Privacy and Security
Data are people and when sharing data, privacy is a spectrum of the tradeoffs between risks and benefits to individuals and populations. Data collected at the individual-level by one organization often cannot be shared with another organization due to legal restrictions or organization-specific data governance policies.
We are often interested in community-level (e.g. neighborhood, census tract, ZIP code) data disaggregated by gender, race, or other sensitive attributes. Achieving data harmonization upstream of storage allows for contribution of disaggregated, community-level data without disclosing individual-level data when sharing across organizations.
Data Specifications
Like its namesake, CoDEC encodes data streams about the communities in which we live into a common format using census tract and month so that it can be decoded into different community-level geographies and different time frames. CoDEC relies on the cincy R package to define Cincinnati-area geographies and interpolate area-level data between census tracts, neighborhoods, and ZIP codes in different years.

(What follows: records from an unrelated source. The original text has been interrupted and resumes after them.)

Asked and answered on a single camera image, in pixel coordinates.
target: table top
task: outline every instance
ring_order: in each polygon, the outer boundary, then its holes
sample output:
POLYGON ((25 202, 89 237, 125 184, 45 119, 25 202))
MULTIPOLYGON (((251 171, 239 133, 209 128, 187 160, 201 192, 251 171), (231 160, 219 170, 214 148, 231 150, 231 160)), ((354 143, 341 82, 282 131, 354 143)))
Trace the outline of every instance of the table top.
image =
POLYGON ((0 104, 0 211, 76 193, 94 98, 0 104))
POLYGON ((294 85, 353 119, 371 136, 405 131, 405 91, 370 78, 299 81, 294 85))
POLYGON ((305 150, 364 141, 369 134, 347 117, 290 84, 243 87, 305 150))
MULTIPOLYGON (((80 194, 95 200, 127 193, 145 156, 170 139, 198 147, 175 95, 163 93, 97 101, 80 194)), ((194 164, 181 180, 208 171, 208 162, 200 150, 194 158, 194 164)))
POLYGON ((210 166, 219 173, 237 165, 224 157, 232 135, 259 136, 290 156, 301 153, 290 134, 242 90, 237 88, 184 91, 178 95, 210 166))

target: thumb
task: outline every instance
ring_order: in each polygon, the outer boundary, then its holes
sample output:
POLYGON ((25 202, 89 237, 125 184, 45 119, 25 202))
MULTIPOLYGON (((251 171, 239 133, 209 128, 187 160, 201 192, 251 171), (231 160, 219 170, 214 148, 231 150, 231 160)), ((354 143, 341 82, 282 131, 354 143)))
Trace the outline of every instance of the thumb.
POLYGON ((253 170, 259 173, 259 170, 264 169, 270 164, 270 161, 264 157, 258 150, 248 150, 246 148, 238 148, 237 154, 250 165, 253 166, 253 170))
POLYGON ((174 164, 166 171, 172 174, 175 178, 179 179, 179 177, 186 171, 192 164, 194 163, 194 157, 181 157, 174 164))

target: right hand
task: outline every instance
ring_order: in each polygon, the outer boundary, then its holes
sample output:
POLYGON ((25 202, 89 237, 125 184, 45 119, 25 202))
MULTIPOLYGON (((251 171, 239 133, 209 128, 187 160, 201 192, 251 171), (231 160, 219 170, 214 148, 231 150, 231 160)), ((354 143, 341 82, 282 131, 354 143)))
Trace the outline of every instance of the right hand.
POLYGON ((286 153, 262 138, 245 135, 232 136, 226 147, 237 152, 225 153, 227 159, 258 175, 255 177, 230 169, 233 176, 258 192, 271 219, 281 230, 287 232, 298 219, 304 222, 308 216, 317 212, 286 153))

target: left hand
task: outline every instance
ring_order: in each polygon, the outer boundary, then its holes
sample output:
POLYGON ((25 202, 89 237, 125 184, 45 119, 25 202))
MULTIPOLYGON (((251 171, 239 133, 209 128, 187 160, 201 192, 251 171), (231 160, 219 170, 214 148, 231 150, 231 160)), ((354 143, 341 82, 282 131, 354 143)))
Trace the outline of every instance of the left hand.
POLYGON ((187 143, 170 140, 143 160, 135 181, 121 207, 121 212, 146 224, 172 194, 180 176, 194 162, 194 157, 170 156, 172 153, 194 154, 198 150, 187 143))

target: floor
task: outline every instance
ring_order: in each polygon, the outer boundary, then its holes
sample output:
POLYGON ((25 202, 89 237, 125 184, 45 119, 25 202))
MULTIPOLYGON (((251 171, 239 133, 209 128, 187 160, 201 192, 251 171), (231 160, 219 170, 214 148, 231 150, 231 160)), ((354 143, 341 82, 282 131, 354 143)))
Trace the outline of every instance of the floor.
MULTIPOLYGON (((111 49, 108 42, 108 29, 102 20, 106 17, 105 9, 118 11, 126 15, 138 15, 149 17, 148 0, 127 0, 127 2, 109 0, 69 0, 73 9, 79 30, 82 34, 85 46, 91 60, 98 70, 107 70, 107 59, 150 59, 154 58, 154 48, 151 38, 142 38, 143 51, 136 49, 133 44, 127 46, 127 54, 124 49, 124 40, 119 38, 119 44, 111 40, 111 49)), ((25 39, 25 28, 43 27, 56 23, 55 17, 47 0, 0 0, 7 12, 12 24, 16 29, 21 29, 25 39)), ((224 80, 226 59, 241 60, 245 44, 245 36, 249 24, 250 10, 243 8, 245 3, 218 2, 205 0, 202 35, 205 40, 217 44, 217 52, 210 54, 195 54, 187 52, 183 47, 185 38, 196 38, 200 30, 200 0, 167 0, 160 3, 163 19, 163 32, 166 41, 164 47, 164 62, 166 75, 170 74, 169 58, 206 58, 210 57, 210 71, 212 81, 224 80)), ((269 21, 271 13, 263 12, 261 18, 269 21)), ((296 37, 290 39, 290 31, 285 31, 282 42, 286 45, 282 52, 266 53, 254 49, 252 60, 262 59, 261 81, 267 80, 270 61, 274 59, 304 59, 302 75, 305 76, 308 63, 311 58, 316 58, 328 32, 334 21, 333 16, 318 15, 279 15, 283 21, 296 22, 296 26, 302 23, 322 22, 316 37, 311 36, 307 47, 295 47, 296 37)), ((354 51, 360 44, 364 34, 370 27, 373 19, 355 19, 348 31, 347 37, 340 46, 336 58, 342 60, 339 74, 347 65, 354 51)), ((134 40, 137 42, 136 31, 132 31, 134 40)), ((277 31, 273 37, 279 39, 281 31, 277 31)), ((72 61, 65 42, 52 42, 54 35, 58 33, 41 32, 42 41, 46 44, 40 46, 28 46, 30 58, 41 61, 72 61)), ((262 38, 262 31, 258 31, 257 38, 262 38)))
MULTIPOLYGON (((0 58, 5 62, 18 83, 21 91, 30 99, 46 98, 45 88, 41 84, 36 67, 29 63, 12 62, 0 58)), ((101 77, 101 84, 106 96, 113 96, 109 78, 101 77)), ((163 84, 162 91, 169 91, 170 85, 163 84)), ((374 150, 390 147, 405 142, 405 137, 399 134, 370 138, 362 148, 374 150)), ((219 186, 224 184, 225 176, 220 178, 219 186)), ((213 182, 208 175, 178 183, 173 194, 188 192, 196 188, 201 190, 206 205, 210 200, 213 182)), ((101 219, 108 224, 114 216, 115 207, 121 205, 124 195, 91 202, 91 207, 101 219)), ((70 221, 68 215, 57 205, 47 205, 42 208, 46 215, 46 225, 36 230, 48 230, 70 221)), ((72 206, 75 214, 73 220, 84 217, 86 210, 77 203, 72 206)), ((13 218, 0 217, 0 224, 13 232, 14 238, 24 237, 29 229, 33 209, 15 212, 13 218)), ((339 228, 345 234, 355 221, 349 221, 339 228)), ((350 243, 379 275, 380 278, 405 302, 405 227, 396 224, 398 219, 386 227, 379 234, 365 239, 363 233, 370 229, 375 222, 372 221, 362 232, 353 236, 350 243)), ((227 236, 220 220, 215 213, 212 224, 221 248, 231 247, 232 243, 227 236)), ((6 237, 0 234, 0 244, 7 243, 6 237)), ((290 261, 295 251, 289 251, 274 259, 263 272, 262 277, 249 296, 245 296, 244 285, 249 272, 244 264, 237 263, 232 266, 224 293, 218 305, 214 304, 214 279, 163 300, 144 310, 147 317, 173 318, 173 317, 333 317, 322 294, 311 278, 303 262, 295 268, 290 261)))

Specifications are defined
and checked using the as_codec_dpkg()
function in
R.
Equitably Disaggregated Community-Level Data
The White House’s Equitable Data Working Group has defined equitable data as “those that allow for rigorous assessment of the extent to which government programs and policies yield consistently fair, just, and impartial treatment of all individuals.” They advise that equitable data should “illuminate opportunities for targeted actions that will result in demonstrably improved outcomes for underserved communities.” The group recommended to make disaggregated data the norm while being “… intentional about when data are collected and shared, as well as how data are protected so as not to exacerbate the vulnerability of members of underserved communities, many of whom face the heightened risk of harm if their privacy is not protected.”
The U.S. Chief Data Scientist, Denice Ross, has declared that “open data is necessary and not sufficient to drive the type of action that we need to create a more equitable society.” Open data can fall short of driving action if it is not equitable. Disaggregating data by sensitive attributes, like race and ethnicity, can elucidate inequities that would otherwise remain hidden.